At the urging of their rector, Brother Dallas Wilson and his wife, Sister Janie, of St. John’s Chapel, Charleston, and the encouragement of Bishop Mark Lawrence of the Diocese of S.C. to follow God’s lead, the 40-something Rivers were soon on their way to Ambridge, Pa. for their first of three years at Trinity School for Ministry. The whole adventure was both overwhelming and exciting as they packed their household and headed to their new assignment in ministry.
As a former dean of Trinity, I was able to encourage them a bit when we talked a year ago. But it all still sounded like a trip to Mars. I plied them with questions and simply let them talk.
Though both Matthew and Henrietta believed they had the necessary faith to endure the life-changing call to Trinity, new challenges quickly had them second-guessing their decision to pack up their lives and move. Challenges came from all sides all at once — financial challenges, housing challenges, theological challenges and even illness. Matthew initially sunk into depression as he contemplated the year they were just beginning. The couple strayed from seeking God together.

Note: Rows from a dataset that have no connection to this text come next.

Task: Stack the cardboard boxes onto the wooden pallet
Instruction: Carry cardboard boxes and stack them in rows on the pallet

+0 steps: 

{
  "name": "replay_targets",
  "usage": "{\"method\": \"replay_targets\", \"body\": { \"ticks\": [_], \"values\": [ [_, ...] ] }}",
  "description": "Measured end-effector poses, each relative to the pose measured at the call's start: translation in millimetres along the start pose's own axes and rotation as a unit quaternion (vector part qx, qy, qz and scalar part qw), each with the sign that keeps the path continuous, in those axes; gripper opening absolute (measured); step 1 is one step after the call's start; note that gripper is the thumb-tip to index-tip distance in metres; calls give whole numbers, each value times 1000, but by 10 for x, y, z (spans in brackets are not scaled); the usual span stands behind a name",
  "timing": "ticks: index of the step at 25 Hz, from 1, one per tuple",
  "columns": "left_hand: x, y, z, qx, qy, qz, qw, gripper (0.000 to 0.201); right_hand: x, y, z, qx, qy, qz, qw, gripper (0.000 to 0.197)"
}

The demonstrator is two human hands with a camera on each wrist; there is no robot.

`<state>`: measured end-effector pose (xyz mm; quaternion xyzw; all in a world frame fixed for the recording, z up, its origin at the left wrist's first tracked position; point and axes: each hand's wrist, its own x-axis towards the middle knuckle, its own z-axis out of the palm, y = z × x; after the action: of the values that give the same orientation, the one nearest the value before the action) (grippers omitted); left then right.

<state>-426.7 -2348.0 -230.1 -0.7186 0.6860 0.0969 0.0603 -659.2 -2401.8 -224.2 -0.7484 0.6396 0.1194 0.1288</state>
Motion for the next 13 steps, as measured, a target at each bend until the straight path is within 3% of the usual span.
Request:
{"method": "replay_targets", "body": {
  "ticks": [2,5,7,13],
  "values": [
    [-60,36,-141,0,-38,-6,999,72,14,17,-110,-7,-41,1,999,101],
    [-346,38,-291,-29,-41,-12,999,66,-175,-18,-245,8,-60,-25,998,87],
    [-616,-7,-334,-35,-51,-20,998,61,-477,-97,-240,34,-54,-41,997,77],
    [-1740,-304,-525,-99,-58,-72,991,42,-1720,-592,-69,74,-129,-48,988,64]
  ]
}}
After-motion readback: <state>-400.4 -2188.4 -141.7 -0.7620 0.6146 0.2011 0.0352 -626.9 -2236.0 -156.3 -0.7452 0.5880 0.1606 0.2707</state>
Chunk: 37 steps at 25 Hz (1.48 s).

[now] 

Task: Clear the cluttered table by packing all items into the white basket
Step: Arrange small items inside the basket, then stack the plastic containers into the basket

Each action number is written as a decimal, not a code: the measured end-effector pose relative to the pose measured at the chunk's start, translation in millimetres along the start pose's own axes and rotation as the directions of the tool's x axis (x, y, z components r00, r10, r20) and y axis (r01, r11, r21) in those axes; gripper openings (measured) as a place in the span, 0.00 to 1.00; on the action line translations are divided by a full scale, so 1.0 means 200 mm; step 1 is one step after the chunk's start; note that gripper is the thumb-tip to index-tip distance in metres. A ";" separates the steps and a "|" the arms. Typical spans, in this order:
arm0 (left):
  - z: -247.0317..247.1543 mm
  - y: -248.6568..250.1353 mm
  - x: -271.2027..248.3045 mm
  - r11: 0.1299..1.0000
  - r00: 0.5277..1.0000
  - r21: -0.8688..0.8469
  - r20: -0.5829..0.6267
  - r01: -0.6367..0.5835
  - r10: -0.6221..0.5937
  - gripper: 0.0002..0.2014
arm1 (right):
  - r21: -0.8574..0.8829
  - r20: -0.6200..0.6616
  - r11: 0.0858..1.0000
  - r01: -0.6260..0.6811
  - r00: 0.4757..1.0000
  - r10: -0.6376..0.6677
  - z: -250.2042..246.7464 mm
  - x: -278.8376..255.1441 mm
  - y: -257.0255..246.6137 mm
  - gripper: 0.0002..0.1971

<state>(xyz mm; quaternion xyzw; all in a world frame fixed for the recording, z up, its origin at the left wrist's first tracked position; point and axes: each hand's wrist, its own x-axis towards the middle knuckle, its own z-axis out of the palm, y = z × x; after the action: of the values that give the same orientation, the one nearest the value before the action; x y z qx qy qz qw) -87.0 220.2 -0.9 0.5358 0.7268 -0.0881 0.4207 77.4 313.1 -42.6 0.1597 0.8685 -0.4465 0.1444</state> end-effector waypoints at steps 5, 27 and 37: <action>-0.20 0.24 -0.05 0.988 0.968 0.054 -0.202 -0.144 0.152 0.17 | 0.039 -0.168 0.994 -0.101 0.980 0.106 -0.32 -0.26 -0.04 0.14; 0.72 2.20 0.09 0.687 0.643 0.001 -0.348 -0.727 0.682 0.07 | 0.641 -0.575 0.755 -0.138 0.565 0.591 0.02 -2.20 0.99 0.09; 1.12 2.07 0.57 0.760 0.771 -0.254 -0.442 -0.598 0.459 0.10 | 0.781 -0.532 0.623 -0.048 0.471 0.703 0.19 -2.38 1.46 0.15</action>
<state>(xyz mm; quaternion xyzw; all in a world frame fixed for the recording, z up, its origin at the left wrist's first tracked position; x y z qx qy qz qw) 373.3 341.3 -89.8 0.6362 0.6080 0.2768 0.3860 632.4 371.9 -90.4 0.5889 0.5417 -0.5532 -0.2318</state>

It was in this space that they realized walking by faith is easy when the challenges are few, familiar or happen rarely. But would they really trust God in a place where every day brings on new challenges? This question turned the couple to prayer, first individually then collectively. Henrietta challenged her husband to go deeper in his faith. Matthew sought the Lord and the answer to their problems came to him in the form of a question: “Do you trust your hands more than you trust Me?” His honest answer to the Lord’s question was, “Lord, I have trusted in my hands more than You.” With this new revelation came greater understanding that they could do nothing on their own and that they needed God in all things. Healing followed repentance and together Matthew and Henrietta learned to step out in faith into the unknown.
Feeling that God had definitely called them to Trinity — situated in an abandoned steel mill town close to Pittsburgh — they discovered that their new blue-collar multi-ethnic neighbors were warmly welcoming. And Western Pa. turned out to be rich in ambiance. For recreation they explored downtown Pittsburgh on Saturdays to encounter its famous “strip district” where they could savor an array of lattes, biscotti and other delicacies.
Then the community of other students opened their eyes to the richness and diversity of the Body of Christ. Soon Matthew and Henrietta, though a generation older than most fellow students, became mentors and prayer partners of their younger colleagues. Matthew was elected president of his class and Henrietta’s kitchen table became the location of many a heart-to-heart talk with students. Younger couples were watching them negotiate their relatively-recent marriage and this helped solidify the call to a marriage ministry already confirmed while God was deepening their own relationship. The church they found to worship in, Christ Church at Grove Farm, with John Guest as one of its founders, has offered them the position as marriage coordinators to begin a marriage ministry in the fall.
Burning the Midnight Oil
Both Henrietta and Matthew chose to become full-time students, thanks to full scholarships awarded them by Trinity. The seminary, they learned, wants no student to leave with school-related debt. However, despite this welcome financial help, they found they did have to borrow to cover living expenses. This made them instantly very budget conscious.
“So, what was it like to study together,” I asked them? They smiled. “We rarely study together.” Each has their unique study styles. Matthew devoured his books till late at night, but struggled with writing papers. Henrietta wrote with ease, but enjoyed her sleep and was not as absorbed in books as Matthew. So they studied separately unless they were together with a group of students at their kitchen table. Both, however, loved the lectures and found themselves drawn to particular professors who they saw as very genuine and helpful. Greek and Hebrew proved to be the big challenges, as they had been to me. This is why, they explained, they are heading back to Trinity for part of the summer to finish the language requirements for their degree program.
Mission to the Muslim World
But after that they are off to Indonesia with a team of others from Trinity to do first-hand mission work in a Muslim country. A grant from the SAMS (the Society of Anglican Missionaries and Senders) made the trip possible. They shared that one of the greatest discoveries of their year away was gaining a global view of God’s Kingdom.
Both feel called to do inter-racial ministry in the future — Matthew as an ordained Anglican, Henrietta in a full-time capacity alongside her husband. I then asked what they felt was the greatest need of the African-American church? They thought for a moment and said, the need they see is for all of God’s churches to have an educated, Spirit-filled pulpit that embodies the commission of Jesus Christ to go out and make disciples of all nations.
The couple has only warm feelings for their home church that originally encouraged them to step out into the unfamiliar saying, “Our congregation is our family. We are away but not disconnected.” Thankful for that nudge, they now long for others to experience what they have. In their sights are other couples like themselves who they hope will join them at Trinity, or even attend some other seminary.
As they left our home, my wife and I waved them off. We could tell that this attractive couple was headed for a dynamic ministry wherever God ultimately leads them. It warmed our hearts just to share a cup of coffee with them.
This article first appeared in the Carolina Compass. It is reprinted with permission.